Below are lines of data. Give the number of them that contain the string "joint", and nothing else.

---

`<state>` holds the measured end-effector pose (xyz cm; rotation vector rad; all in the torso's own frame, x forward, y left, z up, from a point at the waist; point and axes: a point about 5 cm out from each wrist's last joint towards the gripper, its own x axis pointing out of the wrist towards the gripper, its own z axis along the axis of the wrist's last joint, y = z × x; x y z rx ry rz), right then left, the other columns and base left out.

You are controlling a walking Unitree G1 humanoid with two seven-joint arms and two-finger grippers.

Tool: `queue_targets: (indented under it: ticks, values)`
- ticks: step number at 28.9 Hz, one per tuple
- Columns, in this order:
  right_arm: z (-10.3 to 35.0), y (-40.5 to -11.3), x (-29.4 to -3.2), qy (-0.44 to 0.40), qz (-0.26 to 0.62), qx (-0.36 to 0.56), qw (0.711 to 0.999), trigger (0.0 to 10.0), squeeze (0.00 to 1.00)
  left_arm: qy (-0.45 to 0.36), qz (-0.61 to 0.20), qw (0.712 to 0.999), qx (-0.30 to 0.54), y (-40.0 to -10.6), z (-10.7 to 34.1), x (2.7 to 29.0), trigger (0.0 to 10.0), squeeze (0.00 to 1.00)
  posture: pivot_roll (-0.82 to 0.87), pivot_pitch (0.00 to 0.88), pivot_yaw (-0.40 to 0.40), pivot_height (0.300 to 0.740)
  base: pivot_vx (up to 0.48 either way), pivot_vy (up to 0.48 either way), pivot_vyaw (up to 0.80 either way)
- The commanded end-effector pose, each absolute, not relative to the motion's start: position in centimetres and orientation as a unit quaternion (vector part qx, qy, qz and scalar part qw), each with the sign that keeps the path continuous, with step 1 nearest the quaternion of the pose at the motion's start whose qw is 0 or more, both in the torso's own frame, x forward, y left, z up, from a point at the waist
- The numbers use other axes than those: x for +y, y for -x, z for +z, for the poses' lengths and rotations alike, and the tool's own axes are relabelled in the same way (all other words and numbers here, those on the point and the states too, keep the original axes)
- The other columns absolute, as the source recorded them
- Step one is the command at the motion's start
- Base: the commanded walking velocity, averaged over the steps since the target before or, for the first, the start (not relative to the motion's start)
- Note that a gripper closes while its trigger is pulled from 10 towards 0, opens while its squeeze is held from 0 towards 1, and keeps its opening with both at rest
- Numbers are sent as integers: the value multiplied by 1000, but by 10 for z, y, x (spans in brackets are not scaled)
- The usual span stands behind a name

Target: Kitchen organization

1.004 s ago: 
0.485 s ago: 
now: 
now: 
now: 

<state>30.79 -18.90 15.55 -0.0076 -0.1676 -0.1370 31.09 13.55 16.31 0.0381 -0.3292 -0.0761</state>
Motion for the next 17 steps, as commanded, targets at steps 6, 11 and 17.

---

### Result of the exercise
2